Granite speech - minor fixes to support training with the HF trainer (#38833)

avihu111 · web-flow · commit be10d4df60be · 2025-06-24T17:06:52.000+02:00
* ensure the query is updated during training avoid unused parameters that DDP does not like * avoid a crash when `kwargs` contain `padding=True` trainers often pass this argument automatically * minor * Remove mel_spec lazy init, and rename to mel_filters. this ensures save_pretrained will not crash when saving the processor during training https://github.com/huggingface/transformers/blob/d5d007a1a0f0c11a726a54c8f00bd71825f84d02/src/transformers/feature_extraction_utils.py#L595 * minor - most feature extractors has a `sampling_rate` property
diff --git a/src/transformers/models/granite_speech/feature_extraction_granite_speech.py b/src/transformers/models/granite_speech/feature_extraction_granite_speech.py
@@ -50,15 +50,16 @@ def __init__(
         **kwargs,
     ):
         super().__init__(**kwargs)
+        self.sampling_rate = sampling_rate
         self.melspec_kwargs = {
             "sample_rate": sampling_rate,
             "n_fft": n_fft,
             "win_length": win_length,
             "hop_length": hop_length,
             "n_mels": n_mels,
         }
-        # Currently lazily initialized
-        self.melspec = None
+        requires_backends(self, ["torchaudio"])
+        self.mel_filters = torchaudio.transforms.MelSpectrogram(**self.melspec_kwargs)
         self.projector_window_size = projector_window_size
         self.projector_downsample_rate = projector_downsample_rate
 
@@ -91,34 +92,16 @@ def __call__(
         ).view(-1, 1)
         return BatchFeature(data=speech_inputs)
 
-    def _ensure_melspec_transform_is_initialized(self):
-        """
-        Ensures the mel spectrogram transform on this instance is initialized.
-
-        We do this for now since some logging explodes since the mel spectrogram
-        transform is not JSON serializable.
-        """
-        requires_backends(self, ["torchaudio"])
-
-        if self.melspec is None:
-            # TODO (@alex-jw-brooks / @eustlb) move this to common batch
-            # feature extraction in audio utils once they are written!

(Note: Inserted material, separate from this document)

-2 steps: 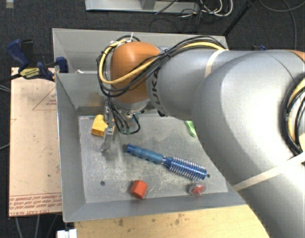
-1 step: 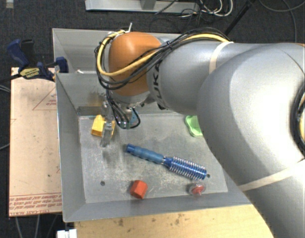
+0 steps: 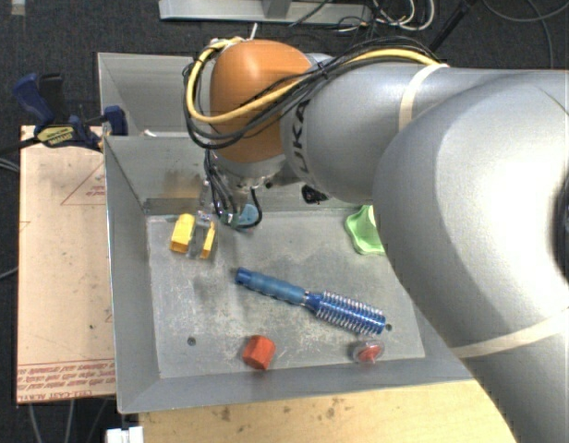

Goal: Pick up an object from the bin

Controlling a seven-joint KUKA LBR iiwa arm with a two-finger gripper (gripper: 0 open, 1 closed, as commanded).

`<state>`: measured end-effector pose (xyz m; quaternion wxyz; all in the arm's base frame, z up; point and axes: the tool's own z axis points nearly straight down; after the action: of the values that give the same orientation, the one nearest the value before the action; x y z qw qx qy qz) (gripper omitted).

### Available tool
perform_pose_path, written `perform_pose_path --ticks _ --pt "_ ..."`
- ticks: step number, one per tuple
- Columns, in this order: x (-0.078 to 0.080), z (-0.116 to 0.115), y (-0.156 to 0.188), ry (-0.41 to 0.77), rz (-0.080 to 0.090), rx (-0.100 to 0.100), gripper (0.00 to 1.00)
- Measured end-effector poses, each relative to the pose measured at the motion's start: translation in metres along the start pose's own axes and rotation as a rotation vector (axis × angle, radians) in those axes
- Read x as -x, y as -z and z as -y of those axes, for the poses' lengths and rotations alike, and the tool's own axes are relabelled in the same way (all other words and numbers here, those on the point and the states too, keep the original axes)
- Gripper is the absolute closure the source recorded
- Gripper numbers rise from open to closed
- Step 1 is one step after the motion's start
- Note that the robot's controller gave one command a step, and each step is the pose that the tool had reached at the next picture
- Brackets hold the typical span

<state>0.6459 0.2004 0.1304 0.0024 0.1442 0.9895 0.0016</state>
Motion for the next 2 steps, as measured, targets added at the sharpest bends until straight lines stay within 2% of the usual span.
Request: perform_pose_path --ticks 1,2 --pt "-0.003 0.0002 -0.0635 -0.12 -0.008 -0.005 0.0" --pt "-0.0025 -0.0001 -0.0631 -0.12 -0.007 -0.003 0.0"
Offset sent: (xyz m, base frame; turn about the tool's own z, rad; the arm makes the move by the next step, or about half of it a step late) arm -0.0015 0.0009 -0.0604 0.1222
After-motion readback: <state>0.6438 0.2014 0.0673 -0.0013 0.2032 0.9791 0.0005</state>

-            self.melspec = torchaudio.transforms.MelSpectrogram(**self.melspec_kwargs)
-
     def _extract_mel_spectrograms(self, audio: "torch.Tensor", device="cpu"):
         """
         Compute the Mel features to be passed to the conformer encoder.
         """
         requires_backends(self, ["torchaudio"])
-
-        # Initialize the mel spectrogram if isn't not already and
-        # move the melspec / audio to the computation device.
-        self._ensure_melspec_transform_is_initialized()
         if device is not None:
-            melspec = self.melspec.to(device)
+            melspec = self.mel_filters.to(device)
             audio = audio.to(device)
         else:
-            melspec = self.melspec
+            melspec = self.mel_filters
 
         bsz = audio.shape[0]
         with torch.no_grad():
diff --git a/src/transformers/models/granite_speech/modeling_granite_speech.py b/src/transformers/models/granite_speech/modeling_granite_speech.py
@@ -83,7 +83,7 @@ def forward(self, hidden_states: torch.Tensor) -> torch.Tensor:
         hidden_states = hidden_states.view(batch_size * nblocks, self.window_size, dim)
 
         query_output = self.qformer(
-            query_embeds=self.query.data,
+            query_embeds=self.query,
             encoder_hidden_states=hidden_states,
             encoder_attention_mask=None,
             return_dict=True,
diff --git a/src/transformers/models/granite_speech/processing_granite_speech.py b/src/transformers/models/granite_speech/processing_granite_speech.py
@@ -88,7 +88,9 @@ def __call__(
         else:
             audio_inputs = {}
 
-        text_inputs = self.tokenizer(prompt_strings, padding=True, **kwargs)
+        if "padding" not in kwargs:
+            kwargs["padding"] = True
+        text_inputs = self.tokenizer(prompt_strings, **kwargs)
         return BatchFeature(data={**text_inputs, **audio_inputs})
 
     def _get_validated_text(self, text: Union[str, list]) -> list[str]: